Według informacji zawartej w Wykazie prac legislacyjnych i programowych Rady Ministrów cena maksymalna za energię elektryczną dla odbiorców energii w gospodarstwach domowych ma zostać przedłużona i obowiązywać w drugiej połowie 2024 roku. Nowa maksymalna stawka została ustalona na poziomie 500 zł za megawatogodzinę (MWh).
Zgodnie z projektem ustawy, przedsiębiorstwa energetyczne, które zastosują się do ceny maksymalnej, otrzymają rekompensaty. Jest to próba zapewnienia równowagi między ochroną interesów konsumentów a zachowaniem stabilności finansowej dla firm energetycznych.
"Obecnie obowiązująca cena maksymalna energii elektrycznej dla gospodarstw domowych wynosi 412 zł netto za 1 megawatogodzinę (MWh), co nie obejmuje podatku VAT i akcyzy." – podaje serwis money.pl
Oprócz tego w proponowanym brzmieniu przepisów ustawy o bonie energetycznym, gospodarstwa o niższych dochodach mogłyby otrzymać świadczenie pieniężne, zamiast korzystać z obecnie obowiązującej ceny maksymalnej.
Według projektu, świadczenie pieniężne z tytułu bony energetycznej przysługiwałoby gospodarstwom domowym, których dochody nie przekraczają 2500 zł na osobę w gospodarstwie jednoosobowym lub 1700 zł na osobę w gospodarstwie wieloosobowym. Jest to próba zapewnienia wsparcia dla osób o niższych dochodach, które często są najbardziej dotknięte wzrostem kosztów energii elektrycznej.
"Przyjęte kryteria dochodowe bonu energetycznego pozwolą w drugiej połowie 2024 roku objąć wsparciem różne grupy beneficjentów, którzy z różnych przyczyn mają trudności w pokrywaniu rachunków za energię elektryczną. Jak w przypadku dodatku osłonowego, bonem energetycznym zostaną objęci emeryci ze świadczeniem poniżej minimalnej emerytury czy emeryci i renciści ze świadczeniem równym najniższej emeryturze" – brzmi komunikat rządu.

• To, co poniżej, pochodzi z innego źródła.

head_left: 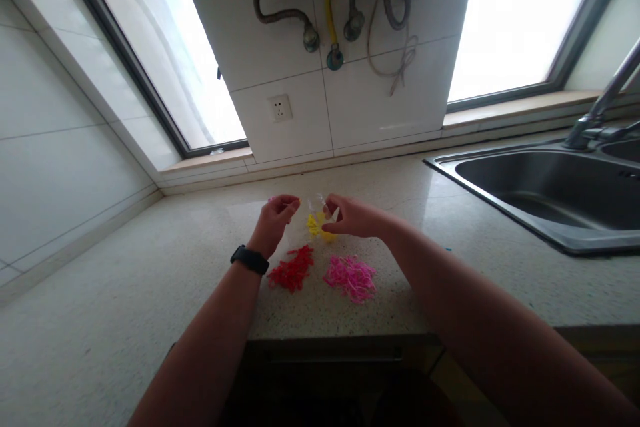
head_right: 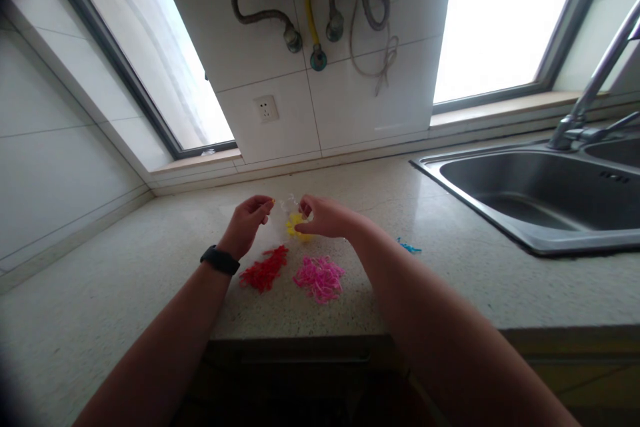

Jak informowaliśmy w INNPoland, od 1 lipca 2024 roku ceny prądu i gazu zostaną odmrożone, co wiąże się z nieuchronnym wzrostem rachunków dla gospodarstw domowych. Decyzja ta budzi zaniepokojenie wśród wielu osób, zwłaszcza tych o niższych dochodach, ale rząd zapowiada wprowadzenie bonu energetycznego, który ma zamortyzować skok cen energii. Kto go dostanie?
– Te pieniądze, które nie były wydane na opiekę zdrowotną, na szkolnictwo, na edukację naszych dzieci, na pomoc dla seniorów – to także nasze pieniądze. Dzisiaj musimy doprowadzić do tego, by powoli przywracać równowagę na rynku cen energii – twierdzi ministra Henig-Kloska.